CompVis/stable-diffusion-v1-4 · How to improve quality of outputs?

Aug 23, 2022

Hi, thanks for making this available. I'm coming from using Dalle2, and after playing around with this a bit, I'm finding that stable diffusion doesn't really get what I'm saying in the prompt as much. For example, "a hamster going super saiyan, digital art". In Dalle2, it will actually do this quite well, making a hamster that is kind of on fire. When I use stable diffusion with the same prompt, it's like it ignores the hamster part, just giving me a stock image from dragonball or something. Are there parameters that we can change to modify its behavior? Is there something I'm doing wrong?
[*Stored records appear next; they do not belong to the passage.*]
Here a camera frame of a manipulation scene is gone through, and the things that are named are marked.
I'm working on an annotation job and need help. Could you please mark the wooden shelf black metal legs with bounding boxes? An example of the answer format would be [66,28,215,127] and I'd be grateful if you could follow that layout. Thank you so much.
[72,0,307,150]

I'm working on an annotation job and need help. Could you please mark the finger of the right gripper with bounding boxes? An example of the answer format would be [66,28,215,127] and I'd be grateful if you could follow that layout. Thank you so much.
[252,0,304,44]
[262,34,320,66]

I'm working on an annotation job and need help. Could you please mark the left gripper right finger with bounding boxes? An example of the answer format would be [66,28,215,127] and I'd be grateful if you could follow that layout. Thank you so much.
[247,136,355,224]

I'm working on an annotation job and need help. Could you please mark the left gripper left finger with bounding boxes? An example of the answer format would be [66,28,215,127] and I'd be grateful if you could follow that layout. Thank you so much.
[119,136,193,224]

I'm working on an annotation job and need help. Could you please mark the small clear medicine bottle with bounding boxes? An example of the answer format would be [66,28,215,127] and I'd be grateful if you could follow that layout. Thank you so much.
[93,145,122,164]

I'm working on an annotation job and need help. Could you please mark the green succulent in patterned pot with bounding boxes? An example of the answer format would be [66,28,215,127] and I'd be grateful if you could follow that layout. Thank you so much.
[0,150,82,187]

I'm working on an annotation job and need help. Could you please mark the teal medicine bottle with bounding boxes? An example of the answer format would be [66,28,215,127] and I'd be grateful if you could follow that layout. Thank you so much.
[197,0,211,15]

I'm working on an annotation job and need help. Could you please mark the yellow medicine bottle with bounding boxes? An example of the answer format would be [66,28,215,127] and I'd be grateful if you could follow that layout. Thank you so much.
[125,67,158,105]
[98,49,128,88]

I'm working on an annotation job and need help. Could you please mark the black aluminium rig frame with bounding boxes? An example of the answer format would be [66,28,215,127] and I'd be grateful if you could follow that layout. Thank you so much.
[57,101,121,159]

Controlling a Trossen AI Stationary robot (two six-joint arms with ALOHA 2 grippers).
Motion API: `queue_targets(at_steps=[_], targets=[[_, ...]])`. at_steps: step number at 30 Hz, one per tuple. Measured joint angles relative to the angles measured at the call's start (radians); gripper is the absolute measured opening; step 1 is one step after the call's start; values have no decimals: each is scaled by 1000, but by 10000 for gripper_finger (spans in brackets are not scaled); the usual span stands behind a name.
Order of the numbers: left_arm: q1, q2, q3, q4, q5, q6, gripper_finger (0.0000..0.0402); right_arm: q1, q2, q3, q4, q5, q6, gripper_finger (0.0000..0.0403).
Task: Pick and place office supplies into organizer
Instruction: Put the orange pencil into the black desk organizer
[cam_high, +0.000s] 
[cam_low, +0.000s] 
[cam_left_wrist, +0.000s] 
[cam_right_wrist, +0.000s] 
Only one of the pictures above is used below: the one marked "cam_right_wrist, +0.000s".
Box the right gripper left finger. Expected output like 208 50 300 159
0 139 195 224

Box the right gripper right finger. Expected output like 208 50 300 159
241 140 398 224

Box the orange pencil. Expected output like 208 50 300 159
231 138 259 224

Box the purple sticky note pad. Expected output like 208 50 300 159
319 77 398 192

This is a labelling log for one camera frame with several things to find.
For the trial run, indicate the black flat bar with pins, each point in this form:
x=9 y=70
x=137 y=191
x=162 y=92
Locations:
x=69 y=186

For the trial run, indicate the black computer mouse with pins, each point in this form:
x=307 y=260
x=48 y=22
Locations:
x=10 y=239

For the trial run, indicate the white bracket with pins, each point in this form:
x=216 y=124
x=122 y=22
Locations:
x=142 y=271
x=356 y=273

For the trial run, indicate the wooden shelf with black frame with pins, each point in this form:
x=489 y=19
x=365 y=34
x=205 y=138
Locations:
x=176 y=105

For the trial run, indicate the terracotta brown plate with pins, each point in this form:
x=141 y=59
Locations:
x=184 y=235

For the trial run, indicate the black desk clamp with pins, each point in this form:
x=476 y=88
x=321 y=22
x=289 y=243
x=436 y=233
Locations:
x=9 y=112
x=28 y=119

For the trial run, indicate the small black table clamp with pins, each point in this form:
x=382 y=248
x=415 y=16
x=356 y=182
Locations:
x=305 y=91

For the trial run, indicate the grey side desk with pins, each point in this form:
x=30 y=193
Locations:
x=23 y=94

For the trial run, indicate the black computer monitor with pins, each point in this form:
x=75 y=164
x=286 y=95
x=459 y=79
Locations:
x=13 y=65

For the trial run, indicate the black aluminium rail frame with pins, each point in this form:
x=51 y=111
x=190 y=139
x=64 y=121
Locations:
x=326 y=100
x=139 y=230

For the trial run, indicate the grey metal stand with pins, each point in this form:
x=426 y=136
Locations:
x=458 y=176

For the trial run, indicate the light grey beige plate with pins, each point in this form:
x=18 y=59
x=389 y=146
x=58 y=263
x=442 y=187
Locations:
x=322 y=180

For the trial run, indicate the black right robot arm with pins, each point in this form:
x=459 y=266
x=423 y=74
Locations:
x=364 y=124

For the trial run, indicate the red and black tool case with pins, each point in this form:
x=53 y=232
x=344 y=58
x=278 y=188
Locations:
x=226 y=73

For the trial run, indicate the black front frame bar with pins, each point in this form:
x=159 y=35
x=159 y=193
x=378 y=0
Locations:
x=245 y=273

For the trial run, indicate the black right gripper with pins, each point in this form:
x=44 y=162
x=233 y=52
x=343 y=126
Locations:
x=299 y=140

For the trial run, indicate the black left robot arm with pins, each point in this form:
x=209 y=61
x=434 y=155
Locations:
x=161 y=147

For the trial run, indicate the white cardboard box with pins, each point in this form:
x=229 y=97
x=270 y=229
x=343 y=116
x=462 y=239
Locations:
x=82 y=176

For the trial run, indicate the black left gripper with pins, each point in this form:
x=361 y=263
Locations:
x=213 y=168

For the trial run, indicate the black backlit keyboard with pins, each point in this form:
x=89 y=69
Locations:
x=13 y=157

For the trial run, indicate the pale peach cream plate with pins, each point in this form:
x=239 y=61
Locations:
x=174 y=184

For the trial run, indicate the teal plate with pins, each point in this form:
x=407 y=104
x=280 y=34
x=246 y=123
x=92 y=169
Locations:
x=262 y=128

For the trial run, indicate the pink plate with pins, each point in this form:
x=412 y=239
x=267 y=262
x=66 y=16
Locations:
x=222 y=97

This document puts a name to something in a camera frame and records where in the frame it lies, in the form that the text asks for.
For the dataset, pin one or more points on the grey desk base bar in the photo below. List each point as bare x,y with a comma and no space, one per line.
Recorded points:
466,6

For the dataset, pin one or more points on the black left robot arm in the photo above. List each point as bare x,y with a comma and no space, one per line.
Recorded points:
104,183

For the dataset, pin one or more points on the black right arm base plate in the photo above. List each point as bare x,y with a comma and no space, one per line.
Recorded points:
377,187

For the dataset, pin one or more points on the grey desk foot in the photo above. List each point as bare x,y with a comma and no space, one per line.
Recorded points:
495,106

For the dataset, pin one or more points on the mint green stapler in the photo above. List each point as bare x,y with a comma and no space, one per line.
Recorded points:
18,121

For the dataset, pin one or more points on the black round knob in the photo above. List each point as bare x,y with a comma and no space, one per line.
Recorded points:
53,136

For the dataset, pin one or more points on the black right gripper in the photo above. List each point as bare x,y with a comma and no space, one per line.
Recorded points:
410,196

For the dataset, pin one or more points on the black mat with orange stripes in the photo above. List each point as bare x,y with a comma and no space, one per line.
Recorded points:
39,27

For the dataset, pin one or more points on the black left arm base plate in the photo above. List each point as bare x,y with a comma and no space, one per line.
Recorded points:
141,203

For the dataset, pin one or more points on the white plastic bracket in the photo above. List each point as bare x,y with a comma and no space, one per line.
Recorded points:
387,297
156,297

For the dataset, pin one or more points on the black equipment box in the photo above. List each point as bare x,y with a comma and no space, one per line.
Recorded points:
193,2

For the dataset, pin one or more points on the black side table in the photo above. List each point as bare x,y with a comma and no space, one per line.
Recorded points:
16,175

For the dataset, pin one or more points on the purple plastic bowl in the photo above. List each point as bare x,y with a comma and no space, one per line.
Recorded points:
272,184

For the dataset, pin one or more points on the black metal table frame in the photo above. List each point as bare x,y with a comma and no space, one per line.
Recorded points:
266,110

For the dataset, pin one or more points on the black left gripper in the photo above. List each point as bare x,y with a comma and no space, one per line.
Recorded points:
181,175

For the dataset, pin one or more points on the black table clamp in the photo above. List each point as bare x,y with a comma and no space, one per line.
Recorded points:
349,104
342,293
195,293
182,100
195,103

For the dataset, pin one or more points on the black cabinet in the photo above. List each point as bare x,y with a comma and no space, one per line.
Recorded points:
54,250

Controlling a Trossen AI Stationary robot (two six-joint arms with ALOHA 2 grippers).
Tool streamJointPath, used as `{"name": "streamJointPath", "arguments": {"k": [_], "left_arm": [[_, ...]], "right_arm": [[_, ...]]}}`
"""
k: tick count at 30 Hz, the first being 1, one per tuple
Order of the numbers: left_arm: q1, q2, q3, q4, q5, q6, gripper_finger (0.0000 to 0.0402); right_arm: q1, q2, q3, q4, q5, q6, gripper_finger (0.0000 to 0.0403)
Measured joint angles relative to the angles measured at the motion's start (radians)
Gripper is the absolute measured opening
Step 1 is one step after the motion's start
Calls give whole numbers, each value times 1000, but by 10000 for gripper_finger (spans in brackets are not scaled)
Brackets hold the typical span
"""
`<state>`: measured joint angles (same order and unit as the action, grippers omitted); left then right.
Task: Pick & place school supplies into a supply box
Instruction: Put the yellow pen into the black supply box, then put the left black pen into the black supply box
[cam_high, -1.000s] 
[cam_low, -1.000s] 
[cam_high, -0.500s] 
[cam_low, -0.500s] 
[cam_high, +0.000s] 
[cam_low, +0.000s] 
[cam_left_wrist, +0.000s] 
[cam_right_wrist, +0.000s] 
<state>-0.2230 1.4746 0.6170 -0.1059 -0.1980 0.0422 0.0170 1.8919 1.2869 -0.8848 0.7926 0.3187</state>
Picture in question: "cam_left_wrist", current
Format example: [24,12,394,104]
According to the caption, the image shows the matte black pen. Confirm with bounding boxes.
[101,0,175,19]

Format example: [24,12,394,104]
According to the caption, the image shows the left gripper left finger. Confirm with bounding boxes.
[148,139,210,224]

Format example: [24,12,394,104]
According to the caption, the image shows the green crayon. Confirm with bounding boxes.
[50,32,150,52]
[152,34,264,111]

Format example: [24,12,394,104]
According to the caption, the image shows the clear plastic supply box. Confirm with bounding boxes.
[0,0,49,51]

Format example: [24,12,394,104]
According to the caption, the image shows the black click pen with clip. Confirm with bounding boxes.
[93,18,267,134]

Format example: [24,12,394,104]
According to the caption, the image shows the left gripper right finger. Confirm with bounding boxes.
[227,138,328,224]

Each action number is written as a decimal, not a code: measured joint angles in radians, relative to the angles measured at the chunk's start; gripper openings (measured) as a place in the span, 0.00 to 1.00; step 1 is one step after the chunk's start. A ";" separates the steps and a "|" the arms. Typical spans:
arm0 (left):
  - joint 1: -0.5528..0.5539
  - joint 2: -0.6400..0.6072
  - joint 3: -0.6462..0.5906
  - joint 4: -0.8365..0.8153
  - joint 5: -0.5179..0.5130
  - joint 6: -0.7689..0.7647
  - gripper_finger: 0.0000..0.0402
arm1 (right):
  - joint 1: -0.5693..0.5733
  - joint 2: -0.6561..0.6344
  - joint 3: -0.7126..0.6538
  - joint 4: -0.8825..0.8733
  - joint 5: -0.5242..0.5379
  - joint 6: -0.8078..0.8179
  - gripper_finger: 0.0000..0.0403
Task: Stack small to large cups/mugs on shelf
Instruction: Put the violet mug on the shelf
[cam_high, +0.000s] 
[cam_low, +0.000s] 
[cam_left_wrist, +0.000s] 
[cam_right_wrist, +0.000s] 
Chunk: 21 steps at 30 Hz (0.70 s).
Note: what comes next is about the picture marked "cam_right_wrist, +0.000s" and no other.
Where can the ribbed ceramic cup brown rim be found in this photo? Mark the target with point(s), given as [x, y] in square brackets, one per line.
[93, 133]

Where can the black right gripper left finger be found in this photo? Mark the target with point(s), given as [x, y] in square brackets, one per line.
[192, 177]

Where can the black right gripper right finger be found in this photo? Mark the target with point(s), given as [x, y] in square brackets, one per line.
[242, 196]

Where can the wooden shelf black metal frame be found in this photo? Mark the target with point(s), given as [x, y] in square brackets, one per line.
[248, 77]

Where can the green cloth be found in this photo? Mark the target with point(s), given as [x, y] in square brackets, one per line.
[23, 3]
Is there additional training we can do to improve this aspect? Thanks!

ghpkishore

Aug 23, 2022

You can add classifier free guidance values to it. Basically if i remember correctly, the parameters value is -C. So it would be “prompt” -C 7

patrickvonplaten

Aug 23, 2022

guidance_scale can indeed help quite a bit here! Here you can see how to use it with diffusers: https://huggingface.co/CompVis/stable-diffusion-v1-4#examples

Also prompt engineering like pre-pending something like "High photo-realistic <your/prompt>" can help

aday777

Aug 24, 2022

Thanks! I'll play around with these. I ran it like ... 1000 times, and a few of them gave me the proper image, so it's in there somewhere. Just a matter of teasing it out I guess, haha.